Strike a Match 5 Page 2
“And he created the A.I. which caused the Blackout?” Woodley asked.
Atherton gave an agitated sigh.
“Mitchell?” Weaver said.
“There never was an A.I., not in that sense,” Mitchell said. “A couple of academics were in London to present a mathematical principle which would revolutionise research in the field of artificial intelligence. Marr sent killers to assassinate them and to steal the research before it was distributed. The assassins failed. Marr let loose a digital virus to wreck London, so as to give a second hit-squad a chance to finish the job. The virus got loose, went wild, and spread beyond anyone’s ability to control until it was finally stopped by the EMPs generated by the nuclear warheads.”
“How do you know this?” Woodley asked, the cracks in his voice matching the cracks appearing in the coalition. “And how is it I’m only hearing of it now?”
“It was only an unsubstantiated theory,” Atherton said airily.

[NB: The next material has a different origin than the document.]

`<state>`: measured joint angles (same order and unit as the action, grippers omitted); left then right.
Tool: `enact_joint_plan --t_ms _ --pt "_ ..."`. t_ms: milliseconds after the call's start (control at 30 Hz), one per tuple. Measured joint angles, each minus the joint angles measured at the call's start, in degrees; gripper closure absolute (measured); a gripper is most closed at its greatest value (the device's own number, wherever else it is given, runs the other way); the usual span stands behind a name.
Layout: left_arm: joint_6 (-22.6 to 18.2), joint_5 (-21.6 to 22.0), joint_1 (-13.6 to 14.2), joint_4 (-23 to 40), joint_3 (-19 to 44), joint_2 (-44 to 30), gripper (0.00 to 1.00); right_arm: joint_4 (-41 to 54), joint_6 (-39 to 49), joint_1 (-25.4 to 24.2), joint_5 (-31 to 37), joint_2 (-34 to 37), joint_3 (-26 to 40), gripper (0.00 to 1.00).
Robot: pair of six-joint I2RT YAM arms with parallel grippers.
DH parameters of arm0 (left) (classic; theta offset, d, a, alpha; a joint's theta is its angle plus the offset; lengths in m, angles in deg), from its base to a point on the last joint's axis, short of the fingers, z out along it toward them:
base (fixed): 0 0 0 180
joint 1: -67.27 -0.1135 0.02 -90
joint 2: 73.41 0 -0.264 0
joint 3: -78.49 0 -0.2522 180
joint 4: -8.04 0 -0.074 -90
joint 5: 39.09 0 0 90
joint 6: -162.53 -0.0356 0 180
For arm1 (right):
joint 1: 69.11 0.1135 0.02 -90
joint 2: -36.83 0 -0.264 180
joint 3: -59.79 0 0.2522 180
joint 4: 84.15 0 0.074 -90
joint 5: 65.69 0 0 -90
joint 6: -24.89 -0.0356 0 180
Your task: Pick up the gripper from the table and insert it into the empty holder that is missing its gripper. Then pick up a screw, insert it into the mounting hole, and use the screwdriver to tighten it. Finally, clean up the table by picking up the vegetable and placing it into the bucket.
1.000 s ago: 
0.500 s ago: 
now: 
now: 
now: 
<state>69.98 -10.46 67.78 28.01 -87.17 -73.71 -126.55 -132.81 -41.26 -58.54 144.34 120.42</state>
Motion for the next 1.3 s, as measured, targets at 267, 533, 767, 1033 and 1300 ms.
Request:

“Even so, I should have been told,” Woodley said. “We are supposed to be partners, yet you are keeping secrets from me.”
“You’re being told now,” Atherton said. “Last month your responsibilities stretched no further than fixing the energy crisis.” He pointedly peered at the nearest dim lantern. “I am still waiting to see the results.”
“If I may?” Mitchell said. “Over the years, we’ve picked up a clue here and there, but it wasn’t until the last few months that we were able to connect the disparate pieces of this conspiracy. The assassination attempt, Longfield’s failed coup, the attack on Calais, the corruption within the police and the Railway Company, it’s all connected, and connected to the Blackout.”
“By this lunatic you call Marr?” Woodley asked.
“He’s almost certainly dead,” Weaver said. “If he were between fifty and seventy at the time of the Blackout, he would be between seventy and ninety now.”
“I am seventy-one,” Woodley said.
“It’s not just his age which hints at him being dead,” Mitchell said. “We only learned of this a few months ago, and we’ve had to guess at some of the details. Before the Blackout, Marr hired programmers and scientists from across the world. They lived, and worked, in a compound near the Black Sea. Among those coders was a couple. About seventeen years ago, she had a child, a daughter. Eleven years ago, the couple fled the compound, and made it all the way to a refugee camp in Kent. One of Marr’s agents, the man we know as Emmitt, followed and tracked them down.”
“I know that name,” Woodley said.
“I should hope so,” Atherton said. “He was linked to the assassination attempt, Longfield’s coup, the Railway Company’s treachery, and the attack on Calais.”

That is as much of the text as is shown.